Table 2 reports the average AUROC on this prediction task over a 5-fold cross-validation, where the learners were split into 5 equally-sized splits. These results suggest the following observations:

VTIRT consistently outperforms other proficiency models.: VTIRT achieves up to 2.1 AUROC point advantage in comparison to the best performing baseline, VIBO. As VIBO and VTIRT share the same parameterization scheme, the increased performance is attributable to the VTIRT framework.
Ability potentials are more effective than direct amortization.: VTIRT using ability potentials outperforms both the local and sequence-to-sequence direct amortization variants. It is interesting to note that local direct amortization also outperformed LSTM-based sequence-to-sequence direct amortization in all courses, which may be due to relatively short sequence length per knowledge component.
VTIRT’s training mechanism is critical to its performance.: Since VTIRT and VIBO have the same parameterization schemes, it is natural to ask whether VTIRT’s sequential training could be replaced with VIBO’s parallelizable training without much loss in performance. Comparing the performance of VTIRT_transferwith VTIRT, we see that VTIRT’s training mechanism is crucial to the enhanced performance, and VTIRT_transferoften performs far worse than VIBO itself.

5.4 Interpretability of VTIRT

VTIRT is a modular algorithm, and by virtue of its structure, all parts of its operations are intrinsically interpretable. The ability estimates are computed from the local ability potentials, following the logic outlined in Section 4.3. These ability potentials provide “local beliefs” of the learner’s ability at each timestep in the form of a Gaussian distribution and are aggregated through the forward-backward inference algorithm based on Theorem 1.

A 2D heatmap of the potential mean function when the response is ``correct.'' See Section~\ref{sec:interpretability} for more detail. — (a) Correct Response

A 2D heatmap of the potential log variance function when the response is ``correct.'' See Section~\ref{sec:interpretability} for more detail. — (a) Correct Response

One of the merits of this potential function is that its dimensions are low enough to be visually analyzed. Figure 4 is a plot of the mean and log variance¹¹ of the potential function for the “Interviewing 2” course for typical parameter ranges, and its shape aligns with our intuitive expectations of how a learner’s response would affect our belief of its ability depending on the item features. In particular,

For assessment items of any difficulty and discrimination, a correct response always yields higher ability estimate than an incorrect response (which can be seen from the range of the color bar).
The uncertainty of the ability estimates are generally lower (so the model is more certain about its estimates) for items with higher discrimination. This aligns with the expectation that high discrimination items are useful for distinguishing learners with different abilities.
Correct responses to high-difficulty items yield potentials with greater mean and lower uncertainty than correct responses to low-difficulty questions (and the opposite for incorrect responses).¹²

6. LIMITATIONS AND FUTURE WORK

The key characteristic of VTIRT is its ability to make sequential ability estimates from responses to a set of heterogeneous assessment items. For this reason, we hypothesize that the ideal environment for VTIRT in comparison to other proficiency models is one where learners possess great agency in choosing their learning trajectories, or where the learning trajectories are adjusted adaptively to the performance of the learner. However, most learners in our real student dataset followed similar learning trajectories with little variability, and this hypothesis remains untested. An important direction for future work would be to test our framework in an adaptive or self-directed learning environment.
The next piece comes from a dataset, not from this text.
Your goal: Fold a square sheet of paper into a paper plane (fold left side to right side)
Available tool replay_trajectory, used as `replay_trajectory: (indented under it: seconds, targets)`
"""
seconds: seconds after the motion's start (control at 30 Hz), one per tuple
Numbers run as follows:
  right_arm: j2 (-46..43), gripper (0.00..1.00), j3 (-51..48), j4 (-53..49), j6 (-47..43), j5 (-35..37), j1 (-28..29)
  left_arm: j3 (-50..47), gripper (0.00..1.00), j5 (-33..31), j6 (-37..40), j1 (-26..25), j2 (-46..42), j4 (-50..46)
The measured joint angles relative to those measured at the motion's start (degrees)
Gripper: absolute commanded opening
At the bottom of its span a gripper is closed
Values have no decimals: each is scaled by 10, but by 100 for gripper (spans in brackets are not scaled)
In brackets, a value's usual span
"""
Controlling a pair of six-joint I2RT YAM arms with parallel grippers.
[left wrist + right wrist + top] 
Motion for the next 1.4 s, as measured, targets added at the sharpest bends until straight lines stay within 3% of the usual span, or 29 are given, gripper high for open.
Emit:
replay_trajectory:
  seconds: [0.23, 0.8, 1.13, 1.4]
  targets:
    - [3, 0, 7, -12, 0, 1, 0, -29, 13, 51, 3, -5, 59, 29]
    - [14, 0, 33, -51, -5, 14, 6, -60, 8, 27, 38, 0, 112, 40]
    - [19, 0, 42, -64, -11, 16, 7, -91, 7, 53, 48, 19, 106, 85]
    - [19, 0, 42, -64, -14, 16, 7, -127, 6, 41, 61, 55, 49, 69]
One interesting topic for future research is the modeling assumption made by VTIRT. VTIRT’s generative model builds on a simple assumption that learner ability starts close to 0 and that the changes in ability are Gaussian with mean 0. Under this generative model, the temporal changes in ability may take on both positive and negative values. While we have shown using real student data that the resulting inference algorithm yields a more accurate fit, research remains to be done to examine how the modeling assumptions could be further improved.

In Section 5.4, we visualized in Figure 4 the trained ability potential function for one of the datasets for typical ranges of the item parameter values. Yet, the input to the potential function can be any tuple \(\xi = (a,d)\) of unbounded real numbers, and the typical range of input observed during training comprise only a very small subset of this domain. For values of the item parameters outside this typical range, the trained potential function may fail to generalize as a result of sparse training signal and exhibit arbitrary behaviors. Enhancing the generalizability of the potential function and its robustness to extreme values of the item parameters is an exciting direction for future research.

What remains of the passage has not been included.